One of the wartime techniques addressed the risk of the enemy spies 
("intelligence agencies") intercepting messages, e.g., between generals 
in Africa and the government in Rome.    The sender would create a 
message on a scroll.   The communications wetware (slaves) would then 
rip the scroll into pieces so that none of the pieces contained enough 
information to be useful to an enemy.   The pieces would then be sent 
separately, even by different means available, to the destination.   
Some might go by ships, some by runners, on different routes.  At the 
destination, the pieces would be gathered together and the original 
scroll reconstructed.   Multiple copies of scrolls could be sent if the 
routes were especially dangerous.

That sure sounds like "packet switching" to me...although the 
terminology was created as computers arrived, the concepts were used in 
ancient time.

I recall Vint explaining, at some early Internet meeting, that the word 
"protocol" is derived from the Greek "protokolon", which was the section 
at the beginning of a scroll that described exactly what the scroll 
contained and other relevant "metadata".   Today we call them "headers".

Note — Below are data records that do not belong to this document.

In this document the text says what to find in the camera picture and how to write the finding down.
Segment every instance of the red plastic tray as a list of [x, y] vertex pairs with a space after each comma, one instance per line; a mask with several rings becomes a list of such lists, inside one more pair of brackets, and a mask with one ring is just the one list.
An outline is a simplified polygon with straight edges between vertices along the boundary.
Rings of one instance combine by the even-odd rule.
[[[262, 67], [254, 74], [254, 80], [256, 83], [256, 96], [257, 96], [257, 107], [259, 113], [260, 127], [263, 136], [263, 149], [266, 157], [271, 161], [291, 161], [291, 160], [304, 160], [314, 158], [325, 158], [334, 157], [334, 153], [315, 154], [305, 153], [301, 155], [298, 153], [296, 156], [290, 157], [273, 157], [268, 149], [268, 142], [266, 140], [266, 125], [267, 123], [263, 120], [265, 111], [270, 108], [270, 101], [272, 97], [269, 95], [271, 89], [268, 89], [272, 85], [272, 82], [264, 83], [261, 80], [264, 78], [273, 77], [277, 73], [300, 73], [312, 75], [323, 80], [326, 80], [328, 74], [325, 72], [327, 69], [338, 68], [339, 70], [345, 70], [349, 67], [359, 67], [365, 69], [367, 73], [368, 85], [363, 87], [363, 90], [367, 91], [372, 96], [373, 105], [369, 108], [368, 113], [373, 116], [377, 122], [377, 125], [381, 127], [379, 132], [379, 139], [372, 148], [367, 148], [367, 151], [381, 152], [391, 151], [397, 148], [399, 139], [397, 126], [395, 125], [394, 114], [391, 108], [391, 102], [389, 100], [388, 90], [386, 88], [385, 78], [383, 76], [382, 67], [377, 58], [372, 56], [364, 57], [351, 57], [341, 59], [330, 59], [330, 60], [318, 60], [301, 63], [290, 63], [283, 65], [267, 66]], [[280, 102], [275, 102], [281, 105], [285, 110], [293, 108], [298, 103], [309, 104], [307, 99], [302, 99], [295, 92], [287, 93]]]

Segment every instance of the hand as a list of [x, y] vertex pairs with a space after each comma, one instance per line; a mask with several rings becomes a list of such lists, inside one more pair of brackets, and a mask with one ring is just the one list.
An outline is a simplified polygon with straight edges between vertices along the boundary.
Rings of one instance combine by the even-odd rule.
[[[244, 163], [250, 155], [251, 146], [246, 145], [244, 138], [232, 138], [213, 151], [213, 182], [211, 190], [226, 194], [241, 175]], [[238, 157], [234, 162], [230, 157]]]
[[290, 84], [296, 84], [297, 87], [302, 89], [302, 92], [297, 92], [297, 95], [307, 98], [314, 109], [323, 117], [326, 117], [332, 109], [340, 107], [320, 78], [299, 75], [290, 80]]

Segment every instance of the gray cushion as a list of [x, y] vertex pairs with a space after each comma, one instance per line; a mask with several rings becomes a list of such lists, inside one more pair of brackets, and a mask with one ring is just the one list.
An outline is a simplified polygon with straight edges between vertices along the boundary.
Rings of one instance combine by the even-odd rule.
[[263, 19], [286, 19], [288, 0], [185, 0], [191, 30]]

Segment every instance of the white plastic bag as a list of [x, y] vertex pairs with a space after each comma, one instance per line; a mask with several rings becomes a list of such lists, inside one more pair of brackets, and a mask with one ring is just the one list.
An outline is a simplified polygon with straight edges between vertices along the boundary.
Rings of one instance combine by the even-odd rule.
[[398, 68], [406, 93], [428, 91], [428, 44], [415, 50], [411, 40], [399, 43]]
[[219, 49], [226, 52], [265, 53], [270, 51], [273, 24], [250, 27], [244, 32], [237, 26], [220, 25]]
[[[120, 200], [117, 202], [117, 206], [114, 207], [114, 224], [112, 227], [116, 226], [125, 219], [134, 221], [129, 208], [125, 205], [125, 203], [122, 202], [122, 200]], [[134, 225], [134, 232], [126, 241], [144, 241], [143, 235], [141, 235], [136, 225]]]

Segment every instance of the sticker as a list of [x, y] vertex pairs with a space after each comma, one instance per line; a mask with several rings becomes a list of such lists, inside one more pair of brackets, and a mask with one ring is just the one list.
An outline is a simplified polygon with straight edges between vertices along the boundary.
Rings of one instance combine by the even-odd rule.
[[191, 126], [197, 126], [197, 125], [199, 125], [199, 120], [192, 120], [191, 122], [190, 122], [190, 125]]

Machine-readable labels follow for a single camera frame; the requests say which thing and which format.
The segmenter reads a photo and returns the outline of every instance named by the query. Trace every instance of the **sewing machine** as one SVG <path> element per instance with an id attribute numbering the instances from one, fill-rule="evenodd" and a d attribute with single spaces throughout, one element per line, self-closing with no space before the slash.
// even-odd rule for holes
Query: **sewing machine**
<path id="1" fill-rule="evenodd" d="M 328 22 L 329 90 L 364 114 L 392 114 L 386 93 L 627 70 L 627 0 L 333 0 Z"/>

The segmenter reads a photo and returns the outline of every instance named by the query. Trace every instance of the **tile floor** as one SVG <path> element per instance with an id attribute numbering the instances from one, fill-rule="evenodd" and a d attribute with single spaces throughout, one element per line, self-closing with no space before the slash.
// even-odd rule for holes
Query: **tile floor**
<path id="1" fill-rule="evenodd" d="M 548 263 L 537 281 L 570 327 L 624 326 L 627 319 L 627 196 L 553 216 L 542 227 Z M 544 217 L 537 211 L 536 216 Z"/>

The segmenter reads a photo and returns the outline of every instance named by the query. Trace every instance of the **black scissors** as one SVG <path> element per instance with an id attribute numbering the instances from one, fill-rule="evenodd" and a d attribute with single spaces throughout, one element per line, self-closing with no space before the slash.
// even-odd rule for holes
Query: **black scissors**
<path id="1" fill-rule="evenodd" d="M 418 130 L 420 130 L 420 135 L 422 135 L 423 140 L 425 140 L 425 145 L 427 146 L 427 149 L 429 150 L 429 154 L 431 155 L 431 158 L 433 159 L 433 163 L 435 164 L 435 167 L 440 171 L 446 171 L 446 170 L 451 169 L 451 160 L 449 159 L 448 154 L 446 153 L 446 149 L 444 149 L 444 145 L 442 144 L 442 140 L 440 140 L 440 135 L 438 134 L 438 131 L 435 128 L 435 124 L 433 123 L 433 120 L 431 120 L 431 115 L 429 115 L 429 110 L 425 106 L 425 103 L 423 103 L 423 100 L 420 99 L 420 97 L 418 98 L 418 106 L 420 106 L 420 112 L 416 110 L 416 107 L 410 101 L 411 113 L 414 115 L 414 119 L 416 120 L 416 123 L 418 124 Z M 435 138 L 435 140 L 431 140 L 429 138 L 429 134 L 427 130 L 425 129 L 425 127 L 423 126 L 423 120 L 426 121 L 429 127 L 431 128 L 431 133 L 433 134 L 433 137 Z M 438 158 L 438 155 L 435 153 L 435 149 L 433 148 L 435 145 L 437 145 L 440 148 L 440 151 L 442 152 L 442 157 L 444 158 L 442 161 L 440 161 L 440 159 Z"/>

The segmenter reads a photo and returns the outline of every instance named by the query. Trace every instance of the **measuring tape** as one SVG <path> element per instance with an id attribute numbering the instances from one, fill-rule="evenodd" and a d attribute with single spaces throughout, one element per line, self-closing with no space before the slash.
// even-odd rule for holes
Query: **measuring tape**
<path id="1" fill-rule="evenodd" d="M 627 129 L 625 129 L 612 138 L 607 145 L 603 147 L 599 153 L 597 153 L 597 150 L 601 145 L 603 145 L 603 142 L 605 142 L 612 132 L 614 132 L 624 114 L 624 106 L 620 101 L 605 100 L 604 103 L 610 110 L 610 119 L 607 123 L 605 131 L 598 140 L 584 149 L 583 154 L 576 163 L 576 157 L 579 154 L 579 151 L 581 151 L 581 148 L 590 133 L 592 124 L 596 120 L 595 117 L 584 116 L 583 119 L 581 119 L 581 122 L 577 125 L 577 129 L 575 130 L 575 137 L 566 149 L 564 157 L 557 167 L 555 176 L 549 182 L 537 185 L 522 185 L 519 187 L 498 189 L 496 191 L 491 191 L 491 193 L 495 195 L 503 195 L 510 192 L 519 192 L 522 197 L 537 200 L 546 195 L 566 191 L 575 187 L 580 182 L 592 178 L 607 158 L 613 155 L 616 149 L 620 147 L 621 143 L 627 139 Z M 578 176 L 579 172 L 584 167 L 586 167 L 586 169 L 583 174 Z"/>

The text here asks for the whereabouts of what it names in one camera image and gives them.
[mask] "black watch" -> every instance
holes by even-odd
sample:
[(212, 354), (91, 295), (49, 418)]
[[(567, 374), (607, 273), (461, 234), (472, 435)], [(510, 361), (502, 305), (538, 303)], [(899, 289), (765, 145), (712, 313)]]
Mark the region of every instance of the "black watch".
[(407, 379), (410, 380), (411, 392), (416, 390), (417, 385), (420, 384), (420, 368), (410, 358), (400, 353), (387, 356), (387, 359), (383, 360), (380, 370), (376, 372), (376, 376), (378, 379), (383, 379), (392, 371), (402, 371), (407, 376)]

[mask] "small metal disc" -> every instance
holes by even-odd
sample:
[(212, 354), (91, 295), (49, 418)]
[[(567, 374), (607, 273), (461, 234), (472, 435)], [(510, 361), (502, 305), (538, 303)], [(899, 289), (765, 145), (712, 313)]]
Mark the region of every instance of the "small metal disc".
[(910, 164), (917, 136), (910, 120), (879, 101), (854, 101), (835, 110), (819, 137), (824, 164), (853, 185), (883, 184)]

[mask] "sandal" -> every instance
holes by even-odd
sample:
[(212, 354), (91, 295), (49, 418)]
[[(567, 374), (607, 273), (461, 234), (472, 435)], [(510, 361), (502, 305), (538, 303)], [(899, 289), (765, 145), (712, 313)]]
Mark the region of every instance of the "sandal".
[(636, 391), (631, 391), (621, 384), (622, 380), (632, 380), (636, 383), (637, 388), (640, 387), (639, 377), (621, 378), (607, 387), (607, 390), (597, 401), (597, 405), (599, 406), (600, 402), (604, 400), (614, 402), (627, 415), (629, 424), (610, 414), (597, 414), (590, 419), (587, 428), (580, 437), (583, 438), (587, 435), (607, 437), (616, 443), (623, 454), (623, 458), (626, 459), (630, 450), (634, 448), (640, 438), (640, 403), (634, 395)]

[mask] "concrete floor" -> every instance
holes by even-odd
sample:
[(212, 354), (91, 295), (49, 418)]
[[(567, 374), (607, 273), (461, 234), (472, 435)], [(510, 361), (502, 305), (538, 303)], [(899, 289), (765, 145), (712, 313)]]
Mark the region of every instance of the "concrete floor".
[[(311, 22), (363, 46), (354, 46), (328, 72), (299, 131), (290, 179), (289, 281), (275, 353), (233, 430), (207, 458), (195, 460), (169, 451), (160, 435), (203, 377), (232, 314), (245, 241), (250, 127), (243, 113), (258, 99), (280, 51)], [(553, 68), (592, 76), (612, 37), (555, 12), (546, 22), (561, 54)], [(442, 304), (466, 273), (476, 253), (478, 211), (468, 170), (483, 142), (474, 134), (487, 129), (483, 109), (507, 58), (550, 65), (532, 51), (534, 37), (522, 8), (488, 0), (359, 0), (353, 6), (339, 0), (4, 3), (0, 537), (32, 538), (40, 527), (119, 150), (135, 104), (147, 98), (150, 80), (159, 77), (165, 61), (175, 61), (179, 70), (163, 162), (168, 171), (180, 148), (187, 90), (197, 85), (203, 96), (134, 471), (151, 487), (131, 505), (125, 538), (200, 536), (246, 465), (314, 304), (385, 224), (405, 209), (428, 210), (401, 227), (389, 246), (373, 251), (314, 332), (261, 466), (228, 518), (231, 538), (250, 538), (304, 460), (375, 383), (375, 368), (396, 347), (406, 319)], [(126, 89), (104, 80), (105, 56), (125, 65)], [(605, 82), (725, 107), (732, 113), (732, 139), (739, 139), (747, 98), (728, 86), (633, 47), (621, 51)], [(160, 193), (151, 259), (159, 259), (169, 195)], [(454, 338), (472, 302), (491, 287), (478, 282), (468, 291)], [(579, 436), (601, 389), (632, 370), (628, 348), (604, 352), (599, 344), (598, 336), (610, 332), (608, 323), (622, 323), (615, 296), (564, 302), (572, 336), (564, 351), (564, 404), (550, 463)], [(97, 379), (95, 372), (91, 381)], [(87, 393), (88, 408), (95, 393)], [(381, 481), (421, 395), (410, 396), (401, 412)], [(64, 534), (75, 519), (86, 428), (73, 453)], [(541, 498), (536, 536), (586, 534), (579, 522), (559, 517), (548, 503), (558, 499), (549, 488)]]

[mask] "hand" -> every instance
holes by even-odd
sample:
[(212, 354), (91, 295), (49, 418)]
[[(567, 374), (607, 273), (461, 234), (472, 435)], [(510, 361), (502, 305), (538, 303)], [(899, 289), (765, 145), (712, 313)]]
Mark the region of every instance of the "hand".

All of this history was in my head, and probably many others, as we 
built the Arpanet, Internet, et al.   But I suspect the basic ideas were 
around even before the Greco-Roman age.

Jack Haverty

PS - that TV show I referenced was interesting because it goes well 
beyond the basic ideas of digital communications, and explores how 
humans reacted to it with "social media" and such.   It's here -- 
https://www.dailymotion.com/video/x8hgmp8   In the end, the inventor 
concludes it was all a bad idea.....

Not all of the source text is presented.